For wheel-strategy traders, UNH is a solid wheel candidate. The modest implied volatility — predictable premiums with manageable risk means cash-secured puts collect meaningful premium, and the underlying business profile (Healthcare) makes it a name many income sellers would be comfortable being assigned at the right strike.
For income-strategy traders, the UNH option chain typically supports both conservative (delta around 0.20) and aggressive (delta around 0.35) premium-selling setups. The Live Opportunities ranking above scans every active expiration and surfaces the highest-yielding contracts by annualized return.
Income strategies on UNH
- Covered calls on UNH — if you own UNH shares. New to the strategy? Read the full covered-calls guide first.
- Cash-secured puts on UNH — if you have cash to deploy and would be comfortable owning UNH. See the cash-secured puts guide for mechanics.

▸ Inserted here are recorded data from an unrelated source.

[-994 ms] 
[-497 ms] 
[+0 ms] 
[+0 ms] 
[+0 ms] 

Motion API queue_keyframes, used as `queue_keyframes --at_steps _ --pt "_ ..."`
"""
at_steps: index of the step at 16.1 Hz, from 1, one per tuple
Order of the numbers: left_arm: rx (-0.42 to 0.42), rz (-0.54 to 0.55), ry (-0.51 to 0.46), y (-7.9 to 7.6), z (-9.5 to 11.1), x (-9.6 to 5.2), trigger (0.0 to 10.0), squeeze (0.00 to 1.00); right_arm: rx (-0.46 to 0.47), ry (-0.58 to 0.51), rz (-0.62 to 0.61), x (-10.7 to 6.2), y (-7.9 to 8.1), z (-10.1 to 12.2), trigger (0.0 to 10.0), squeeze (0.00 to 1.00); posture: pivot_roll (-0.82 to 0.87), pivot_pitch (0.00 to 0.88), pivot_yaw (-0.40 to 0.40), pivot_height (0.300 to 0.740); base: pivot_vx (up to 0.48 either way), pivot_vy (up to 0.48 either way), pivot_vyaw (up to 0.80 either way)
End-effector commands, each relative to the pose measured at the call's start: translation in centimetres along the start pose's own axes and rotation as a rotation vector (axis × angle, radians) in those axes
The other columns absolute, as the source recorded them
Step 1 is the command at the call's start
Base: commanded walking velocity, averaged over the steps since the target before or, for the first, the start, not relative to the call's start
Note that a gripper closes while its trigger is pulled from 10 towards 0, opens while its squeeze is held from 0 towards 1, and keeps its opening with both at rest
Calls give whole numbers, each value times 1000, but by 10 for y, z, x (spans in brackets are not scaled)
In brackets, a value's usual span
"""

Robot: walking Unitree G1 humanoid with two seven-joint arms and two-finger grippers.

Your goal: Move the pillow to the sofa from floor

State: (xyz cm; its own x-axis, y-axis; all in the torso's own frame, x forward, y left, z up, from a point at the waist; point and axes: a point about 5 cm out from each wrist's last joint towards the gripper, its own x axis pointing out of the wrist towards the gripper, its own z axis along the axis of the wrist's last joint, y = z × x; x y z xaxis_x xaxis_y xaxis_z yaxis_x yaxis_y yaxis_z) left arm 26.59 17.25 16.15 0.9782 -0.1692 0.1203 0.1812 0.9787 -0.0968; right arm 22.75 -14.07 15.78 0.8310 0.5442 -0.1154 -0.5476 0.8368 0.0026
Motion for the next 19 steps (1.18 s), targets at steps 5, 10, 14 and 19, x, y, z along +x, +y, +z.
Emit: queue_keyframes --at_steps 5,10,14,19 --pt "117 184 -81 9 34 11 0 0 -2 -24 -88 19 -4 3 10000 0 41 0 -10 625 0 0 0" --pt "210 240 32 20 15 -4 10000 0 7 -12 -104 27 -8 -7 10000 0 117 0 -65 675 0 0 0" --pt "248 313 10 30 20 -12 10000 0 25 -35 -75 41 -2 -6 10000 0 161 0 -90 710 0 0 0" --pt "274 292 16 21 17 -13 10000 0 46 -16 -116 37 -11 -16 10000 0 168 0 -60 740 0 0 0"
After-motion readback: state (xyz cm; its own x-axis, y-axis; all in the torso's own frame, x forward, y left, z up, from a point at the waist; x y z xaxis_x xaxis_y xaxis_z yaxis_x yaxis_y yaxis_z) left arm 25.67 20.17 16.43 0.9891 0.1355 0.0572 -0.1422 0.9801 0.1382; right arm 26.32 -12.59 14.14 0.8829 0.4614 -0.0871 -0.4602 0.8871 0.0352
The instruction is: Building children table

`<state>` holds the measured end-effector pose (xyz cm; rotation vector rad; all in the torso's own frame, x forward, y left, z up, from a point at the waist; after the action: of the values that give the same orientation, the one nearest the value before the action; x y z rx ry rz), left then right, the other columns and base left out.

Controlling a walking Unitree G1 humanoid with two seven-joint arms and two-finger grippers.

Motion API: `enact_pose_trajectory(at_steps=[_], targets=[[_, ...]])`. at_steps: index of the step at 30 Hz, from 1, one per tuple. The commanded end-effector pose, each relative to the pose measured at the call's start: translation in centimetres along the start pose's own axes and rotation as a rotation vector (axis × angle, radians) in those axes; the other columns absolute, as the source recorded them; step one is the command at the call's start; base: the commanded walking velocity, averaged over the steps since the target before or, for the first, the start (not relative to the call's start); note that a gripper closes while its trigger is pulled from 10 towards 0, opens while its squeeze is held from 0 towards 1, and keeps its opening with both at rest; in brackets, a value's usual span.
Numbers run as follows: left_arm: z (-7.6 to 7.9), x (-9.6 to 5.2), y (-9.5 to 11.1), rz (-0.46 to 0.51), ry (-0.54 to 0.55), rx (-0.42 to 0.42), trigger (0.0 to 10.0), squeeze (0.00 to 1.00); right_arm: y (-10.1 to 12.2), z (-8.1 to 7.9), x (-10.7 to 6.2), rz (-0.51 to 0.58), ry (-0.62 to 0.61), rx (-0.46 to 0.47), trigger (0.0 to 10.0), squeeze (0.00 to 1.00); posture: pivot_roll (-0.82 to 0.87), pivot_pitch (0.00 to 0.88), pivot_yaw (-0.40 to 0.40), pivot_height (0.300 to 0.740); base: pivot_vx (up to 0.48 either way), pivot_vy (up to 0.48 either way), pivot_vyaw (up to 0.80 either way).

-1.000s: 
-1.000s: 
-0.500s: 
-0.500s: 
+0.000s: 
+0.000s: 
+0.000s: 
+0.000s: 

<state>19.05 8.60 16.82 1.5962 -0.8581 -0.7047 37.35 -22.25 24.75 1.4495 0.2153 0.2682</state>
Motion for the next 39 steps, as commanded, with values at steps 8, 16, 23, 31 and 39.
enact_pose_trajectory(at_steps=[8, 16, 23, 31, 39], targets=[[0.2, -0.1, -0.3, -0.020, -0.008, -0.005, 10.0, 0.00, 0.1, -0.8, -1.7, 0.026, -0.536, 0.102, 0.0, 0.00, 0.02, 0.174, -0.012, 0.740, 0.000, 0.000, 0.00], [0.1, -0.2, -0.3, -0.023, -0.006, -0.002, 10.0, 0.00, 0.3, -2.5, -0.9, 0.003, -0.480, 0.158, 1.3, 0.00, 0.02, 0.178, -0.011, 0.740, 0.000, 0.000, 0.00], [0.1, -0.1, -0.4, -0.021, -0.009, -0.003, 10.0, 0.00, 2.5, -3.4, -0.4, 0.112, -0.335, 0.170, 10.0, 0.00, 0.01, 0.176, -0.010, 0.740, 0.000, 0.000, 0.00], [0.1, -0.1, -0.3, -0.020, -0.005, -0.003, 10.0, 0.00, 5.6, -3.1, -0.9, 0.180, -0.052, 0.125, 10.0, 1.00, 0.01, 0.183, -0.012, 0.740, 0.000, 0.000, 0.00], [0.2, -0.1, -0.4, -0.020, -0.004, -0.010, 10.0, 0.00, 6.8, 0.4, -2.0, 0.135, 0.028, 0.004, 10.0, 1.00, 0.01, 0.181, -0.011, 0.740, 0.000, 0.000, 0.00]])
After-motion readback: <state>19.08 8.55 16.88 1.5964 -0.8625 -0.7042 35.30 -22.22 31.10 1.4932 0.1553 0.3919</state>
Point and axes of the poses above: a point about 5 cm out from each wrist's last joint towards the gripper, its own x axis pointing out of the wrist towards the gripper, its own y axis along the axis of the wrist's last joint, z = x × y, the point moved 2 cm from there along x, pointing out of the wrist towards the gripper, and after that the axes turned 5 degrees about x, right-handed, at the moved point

- UNH wheel strategy — for repeating CSP → assignment → covered call → called-away cycles. The complete wheel-strategy guide covers stock selection and cycle math.
Related tickers
Other Healthcare names with similar liquidity profile:
Frequently asked questions
What are the best covered-call strikes for UNH right now?
The Top 5 list above ranks every covered-call strike across every upcoming expiration on UNH by annualized yield, refreshed every 5 minutes. Click any strike to open the calculator pre-filled with that contract.
Is UNH a good wheel-strategy stock?
For wheel-strategy traders, UNH is a solid wheel candidate. The modest implied volatility — predictable premiums with manageable risk means cash-secured puts collect meaningful premium, and the underlying business profile (Healthcare) makes it a name many income sellers would be comfortable being assigned at the right strike.
What delta should I sell on UNH?
Most income sellers target a 0.20 to 0.35 delta strike. Conservative sellers stay near 0.20 (lower yield, lower assignment risk). Aggressive sellers go to 0.35 (higher yield, higher assignment risk). With modest implied volatility — predictable premiums with manageable risk, UNH works well across this range.
Does UNH pay a dividend, and does it affect my covered call?
UNH pays a 1.6% dividend. Dividend-capture risk on short calls is moderate. Monitor ex-dividend timing when selling near-term calls.